*Source records*.

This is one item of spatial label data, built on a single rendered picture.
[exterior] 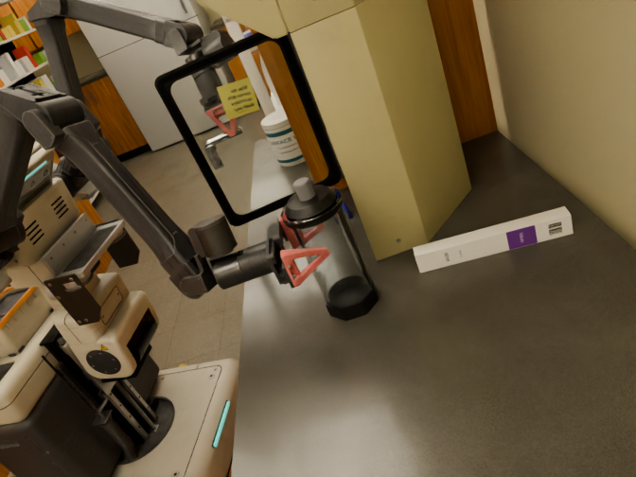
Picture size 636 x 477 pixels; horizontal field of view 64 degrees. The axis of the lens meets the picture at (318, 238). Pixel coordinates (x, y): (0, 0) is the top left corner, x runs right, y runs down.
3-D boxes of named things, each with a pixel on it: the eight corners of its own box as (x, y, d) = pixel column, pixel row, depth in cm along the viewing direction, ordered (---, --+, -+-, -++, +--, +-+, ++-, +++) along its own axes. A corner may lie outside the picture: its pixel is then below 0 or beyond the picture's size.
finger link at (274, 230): (316, 202, 93) (269, 219, 95) (319, 220, 87) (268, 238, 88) (328, 231, 97) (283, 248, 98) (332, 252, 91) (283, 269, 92)
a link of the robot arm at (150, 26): (75, 14, 138) (40, 13, 129) (74, -9, 135) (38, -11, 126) (207, 50, 125) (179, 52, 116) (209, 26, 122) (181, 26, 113)
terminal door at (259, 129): (343, 181, 129) (281, 21, 108) (232, 229, 129) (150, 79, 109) (343, 180, 129) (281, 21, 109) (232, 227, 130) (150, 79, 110)
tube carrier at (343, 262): (374, 272, 100) (338, 179, 89) (383, 306, 91) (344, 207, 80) (322, 289, 102) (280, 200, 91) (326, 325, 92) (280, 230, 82)
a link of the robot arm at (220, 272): (223, 284, 95) (217, 296, 90) (208, 251, 93) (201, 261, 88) (257, 272, 94) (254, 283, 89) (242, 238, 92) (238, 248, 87)
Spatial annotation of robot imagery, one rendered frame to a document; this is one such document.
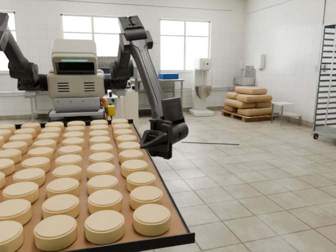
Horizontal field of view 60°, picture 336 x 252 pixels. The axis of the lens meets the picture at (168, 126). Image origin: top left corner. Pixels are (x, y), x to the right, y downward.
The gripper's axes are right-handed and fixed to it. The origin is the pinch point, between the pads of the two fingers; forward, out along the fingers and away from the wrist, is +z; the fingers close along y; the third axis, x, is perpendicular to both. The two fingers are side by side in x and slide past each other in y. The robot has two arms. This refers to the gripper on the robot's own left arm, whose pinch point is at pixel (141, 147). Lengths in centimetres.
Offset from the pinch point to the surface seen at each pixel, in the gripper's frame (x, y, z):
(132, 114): 205, 61, -264
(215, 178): 65, 109, -222
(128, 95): 210, 33, -261
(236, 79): 200, 44, -710
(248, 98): 128, 71, -568
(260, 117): 101, 113, -581
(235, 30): 221, -82, -744
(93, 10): 470, -119, -472
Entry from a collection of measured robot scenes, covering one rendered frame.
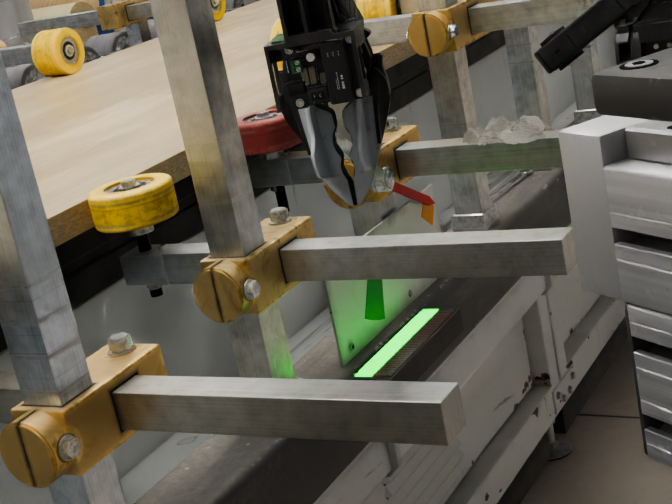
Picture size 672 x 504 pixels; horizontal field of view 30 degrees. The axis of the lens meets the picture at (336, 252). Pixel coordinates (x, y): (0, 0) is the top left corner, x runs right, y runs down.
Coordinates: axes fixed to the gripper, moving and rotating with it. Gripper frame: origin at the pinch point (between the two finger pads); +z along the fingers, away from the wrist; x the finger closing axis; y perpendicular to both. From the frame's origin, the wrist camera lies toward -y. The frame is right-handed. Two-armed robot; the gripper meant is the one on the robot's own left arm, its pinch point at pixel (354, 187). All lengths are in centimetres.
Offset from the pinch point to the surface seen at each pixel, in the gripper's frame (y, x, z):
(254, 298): 3.2, -9.7, 7.3
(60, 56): -105, -63, -4
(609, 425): -130, 19, 89
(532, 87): -68, 15, 7
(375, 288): -15.9, -2.6, 14.6
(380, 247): 1.9, 1.5, 5.0
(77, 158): -29.0, -34.6, -1.0
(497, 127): -22.2, 11.6, 1.9
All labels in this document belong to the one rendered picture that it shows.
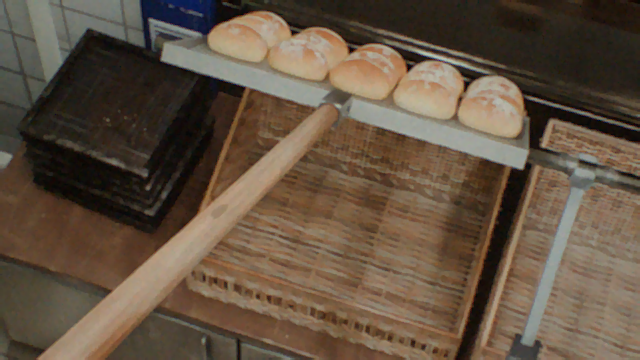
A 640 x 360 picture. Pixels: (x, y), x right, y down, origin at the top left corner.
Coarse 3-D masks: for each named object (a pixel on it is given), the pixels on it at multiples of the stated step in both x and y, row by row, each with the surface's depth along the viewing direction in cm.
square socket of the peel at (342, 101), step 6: (336, 90) 152; (324, 96) 147; (330, 96) 148; (336, 96) 149; (342, 96) 149; (348, 96) 150; (318, 102) 145; (324, 102) 144; (330, 102) 144; (336, 102) 145; (342, 102) 146; (348, 102) 149; (336, 108) 144; (342, 108) 145; (348, 108) 150; (342, 114) 146; (342, 120) 148; (336, 126) 145
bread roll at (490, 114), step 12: (480, 96) 165; (492, 96) 165; (468, 108) 164; (480, 108) 163; (492, 108) 163; (504, 108) 163; (468, 120) 164; (480, 120) 163; (492, 120) 163; (504, 120) 163; (516, 120) 164; (492, 132) 163; (504, 132) 163; (516, 132) 164
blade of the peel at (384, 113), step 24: (168, 48) 156; (192, 48) 169; (216, 72) 156; (240, 72) 155; (264, 72) 154; (288, 96) 154; (312, 96) 154; (360, 120) 153; (384, 120) 152; (408, 120) 152; (432, 120) 163; (456, 120) 168; (528, 120) 181; (456, 144) 151; (480, 144) 150; (504, 144) 150; (528, 144) 155
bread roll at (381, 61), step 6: (354, 54) 174; (360, 54) 173; (366, 54) 173; (372, 54) 173; (378, 54) 174; (372, 60) 172; (378, 60) 173; (384, 60) 173; (384, 66) 172; (390, 66) 173; (390, 72) 173; (390, 78) 173; (396, 78) 175; (390, 84) 173; (390, 90) 175
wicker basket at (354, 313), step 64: (256, 128) 232; (384, 128) 224; (320, 192) 229; (384, 192) 230; (448, 192) 229; (256, 256) 220; (320, 256) 220; (384, 256) 221; (448, 256) 222; (320, 320) 208; (384, 320) 199
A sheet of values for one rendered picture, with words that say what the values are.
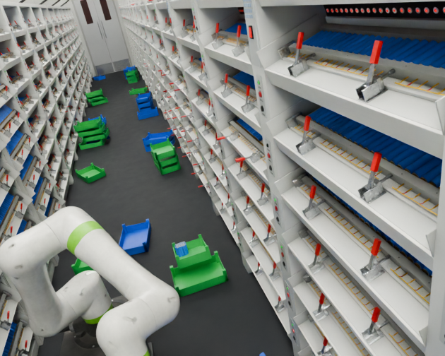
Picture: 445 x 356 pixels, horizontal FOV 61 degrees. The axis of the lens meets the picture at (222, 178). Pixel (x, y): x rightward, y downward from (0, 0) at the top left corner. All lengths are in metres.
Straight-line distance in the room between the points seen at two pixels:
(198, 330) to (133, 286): 1.01
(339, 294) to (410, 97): 0.63
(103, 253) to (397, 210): 0.79
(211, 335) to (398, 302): 1.30
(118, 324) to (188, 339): 1.08
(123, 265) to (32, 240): 0.29
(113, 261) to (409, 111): 0.84
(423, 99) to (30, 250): 1.06
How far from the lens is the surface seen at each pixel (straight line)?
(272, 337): 1.93
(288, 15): 1.06
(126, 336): 0.97
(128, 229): 2.92
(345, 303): 1.09
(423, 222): 0.70
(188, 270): 2.37
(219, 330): 2.01
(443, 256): 0.63
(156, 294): 1.03
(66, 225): 1.25
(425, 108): 0.61
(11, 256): 1.24
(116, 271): 1.11
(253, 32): 1.06
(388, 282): 0.86
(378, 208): 0.74
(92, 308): 1.63
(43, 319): 1.52
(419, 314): 0.82
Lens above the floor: 1.49
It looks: 27 degrees down
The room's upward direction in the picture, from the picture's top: 12 degrees counter-clockwise
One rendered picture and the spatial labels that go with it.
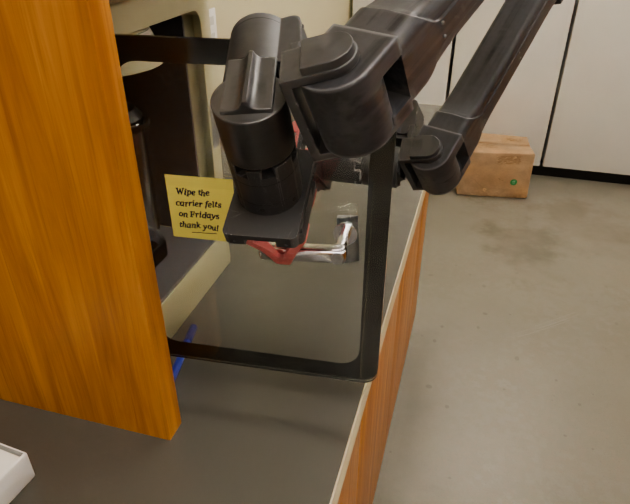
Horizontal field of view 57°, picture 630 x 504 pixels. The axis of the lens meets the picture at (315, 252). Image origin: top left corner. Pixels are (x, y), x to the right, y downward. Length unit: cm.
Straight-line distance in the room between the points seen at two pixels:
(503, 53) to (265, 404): 56
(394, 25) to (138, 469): 55
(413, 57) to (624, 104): 340
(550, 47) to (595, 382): 201
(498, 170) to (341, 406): 283
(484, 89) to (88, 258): 54
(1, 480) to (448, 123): 67
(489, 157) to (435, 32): 301
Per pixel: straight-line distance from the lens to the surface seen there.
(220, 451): 74
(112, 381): 73
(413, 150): 76
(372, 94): 41
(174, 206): 65
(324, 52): 41
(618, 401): 234
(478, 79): 84
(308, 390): 79
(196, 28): 92
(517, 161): 349
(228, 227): 49
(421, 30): 45
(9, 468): 74
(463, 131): 79
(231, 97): 44
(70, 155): 57
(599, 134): 386
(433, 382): 220
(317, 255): 57
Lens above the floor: 150
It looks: 31 degrees down
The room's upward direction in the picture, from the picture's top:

*WHAT YOU NEED TO DO*.
Only the lines from the one containing "(388, 282): 0.86" through the last line of the entries above belong in the copy; reproduce them exactly and drop every picture.

*RESULT OF THIS TASK*.
(388, 282): 0.86
(378, 208): 0.74
(92, 308): 1.63
(43, 319): 1.52
(419, 314): 0.82
Lens above the floor: 1.49
It looks: 27 degrees down
The room's upward direction in the picture, from the picture's top: 12 degrees counter-clockwise
One rendered picture and the spatial labels that go with it.
Horizontal field of view 57°, picture 630 x 504 pixels. The axis of the lens meets the picture at (315, 252). Image origin: top left corner. Pixels are (x, y), x to the right, y downward. Length unit: cm.
Straight-line distance in the room between the points seen at two pixels:
(503, 53) to (265, 404): 56
(394, 25) to (138, 469): 55
(413, 57) to (624, 104): 340
(550, 47) to (595, 382): 201
(498, 170) to (341, 406): 283
(484, 89) to (88, 258): 54
(1, 480) to (448, 123): 67
(489, 157) to (435, 32): 301
Per pixel: straight-line distance from the lens to the surface seen there.
(220, 451): 74
(112, 381): 73
(413, 150): 76
(372, 94): 41
(174, 206): 65
(324, 52): 41
(618, 401): 234
(478, 79): 84
(308, 390): 79
(196, 28): 92
(517, 161): 349
(228, 227): 49
(421, 30): 45
(9, 468): 74
(463, 131): 79
(231, 97): 44
(70, 155): 57
(599, 134): 386
(433, 382): 220
(317, 255): 57
Lens above the floor: 150
It looks: 31 degrees down
The room's upward direction in the picture, from the picture's top:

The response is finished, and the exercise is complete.